The output should be every line below that includes the word "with".

**Supplied information**.
◆ ◆ ◆ ◆ ◆
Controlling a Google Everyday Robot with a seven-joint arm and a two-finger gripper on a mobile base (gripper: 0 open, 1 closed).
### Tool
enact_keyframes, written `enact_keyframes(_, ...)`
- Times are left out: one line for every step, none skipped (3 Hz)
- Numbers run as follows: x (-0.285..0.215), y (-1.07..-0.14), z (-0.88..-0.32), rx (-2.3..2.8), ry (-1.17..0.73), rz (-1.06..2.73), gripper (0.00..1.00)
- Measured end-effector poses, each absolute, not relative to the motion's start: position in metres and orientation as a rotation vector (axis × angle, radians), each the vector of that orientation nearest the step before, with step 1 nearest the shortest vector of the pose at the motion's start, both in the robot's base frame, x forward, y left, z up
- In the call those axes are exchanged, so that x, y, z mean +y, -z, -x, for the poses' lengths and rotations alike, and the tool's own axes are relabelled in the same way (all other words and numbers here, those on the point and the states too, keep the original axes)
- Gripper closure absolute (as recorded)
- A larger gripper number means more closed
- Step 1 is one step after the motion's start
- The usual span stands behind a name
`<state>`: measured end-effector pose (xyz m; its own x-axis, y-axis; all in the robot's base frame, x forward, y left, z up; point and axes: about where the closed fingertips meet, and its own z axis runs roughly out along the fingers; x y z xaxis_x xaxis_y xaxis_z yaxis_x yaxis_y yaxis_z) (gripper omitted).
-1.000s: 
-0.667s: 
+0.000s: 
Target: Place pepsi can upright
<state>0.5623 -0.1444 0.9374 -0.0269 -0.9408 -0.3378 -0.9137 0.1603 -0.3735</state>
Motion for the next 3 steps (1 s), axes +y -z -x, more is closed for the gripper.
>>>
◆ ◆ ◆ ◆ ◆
**Output for this task**.
Controlling a Google Everyday Robot with a seven-joint arm and a two-finger gripper on a mobile base (gripper: 0 open, 1 closed).
- Measured end-effector poses, each absolute, not relative to the motion's start: position in metres and orientation as a rotation vector (axis × angle, radians), each the vector of that orientation nearest the step before, with step 1 nearest the shortest vector of the pose at the motion's start, both in the robot's base frame, x forward, y left, z up

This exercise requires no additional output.